=== WHAT THIS TASK INVOLVES ===
Please write out the lines of the data exactly, beginning with the first and ending with the line containing "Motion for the"; leave the pictures behind.

=== DATA SEGMENT ===
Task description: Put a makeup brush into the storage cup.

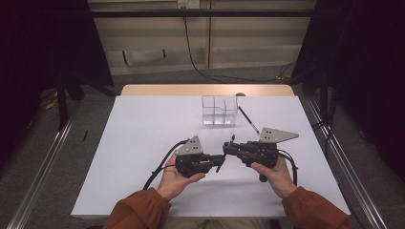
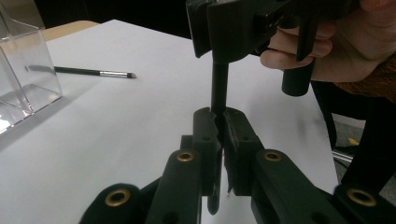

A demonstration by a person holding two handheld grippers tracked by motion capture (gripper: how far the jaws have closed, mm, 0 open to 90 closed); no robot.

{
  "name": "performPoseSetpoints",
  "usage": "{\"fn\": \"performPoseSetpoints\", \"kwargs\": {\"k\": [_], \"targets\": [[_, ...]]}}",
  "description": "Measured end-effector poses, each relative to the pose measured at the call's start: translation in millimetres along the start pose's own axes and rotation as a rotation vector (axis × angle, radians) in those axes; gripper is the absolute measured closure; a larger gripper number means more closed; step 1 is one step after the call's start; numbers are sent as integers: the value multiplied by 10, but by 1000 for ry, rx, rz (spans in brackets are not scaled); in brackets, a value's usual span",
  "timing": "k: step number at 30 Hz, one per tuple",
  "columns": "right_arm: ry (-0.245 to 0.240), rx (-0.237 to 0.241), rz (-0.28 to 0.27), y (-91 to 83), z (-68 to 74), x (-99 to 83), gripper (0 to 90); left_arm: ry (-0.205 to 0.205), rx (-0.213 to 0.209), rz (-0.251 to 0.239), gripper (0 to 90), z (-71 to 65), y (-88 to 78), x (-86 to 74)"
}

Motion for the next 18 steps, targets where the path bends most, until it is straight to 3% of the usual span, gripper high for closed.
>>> {"fn": "performPoseSetpoints", "kwargs": {"k": [4,12,18], "targets": [[26,9,7,5,10,6,835,2,2,-8,835,6,1,-2],[7,3,5,-16,33,58,837,-9,-2,-33,815,-4,-26,18],[7,-10,1,-36,15,83,837,-12,26,-51,748,18,-75,47]]}}
Point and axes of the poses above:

=== REPLY TO THE EXERCISE ===
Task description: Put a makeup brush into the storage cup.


A demonstration by a person holding two handheld grippers tracked by motion capture (gripper: how far the jaws have closed, mm, 0 open to 90 closed); no robot.

{
  "name": "performPoseSetpoints",
  "usage": "{\"fn\": \"performPoseSetpoints\", \"kwargs\": {\"k\": [_], \"targets\": [[_, ...]]}}",
  "description": "Measured end-effector poses, each relative to the pose measured at the call's start: translation in millimetres along the start pose's own axes and rotation as a rotation vector (axis × angle, radians) in those axes; gripper is the absolute measured closure; a larger gripper number means more closed; step 1 is one step after the call's start; numbers are sent as integers: the value multiplied by 10, but by 1000 for ry, rx, rz (spans in brackets are not scaled); in brackets, a value's usual span",
  "timing": "k: step number at 30 Hz, one per tuple",
  "columns": "right_arm: ry (-0.245 to 0.240), rx (-0.237 to 0.241), rz (-0.28 to 0.27), y (-91 to 83), z (-68 to 74), x (-99 to 83), gripper (0 to 90); left_arm: ry (-0.205 to 0.205), rx (-0.213 to 0.209), rz (-0.251 to 0.239), gripper (0 to 90), z (-71 to 65), y (-88 to 78), x (-86 to 74)"
}

Motion for the next 18 steps, targets where the path bends most, until it is straight to 3% of the usual span, gripper high for closed.

Output for this exercise is now complete.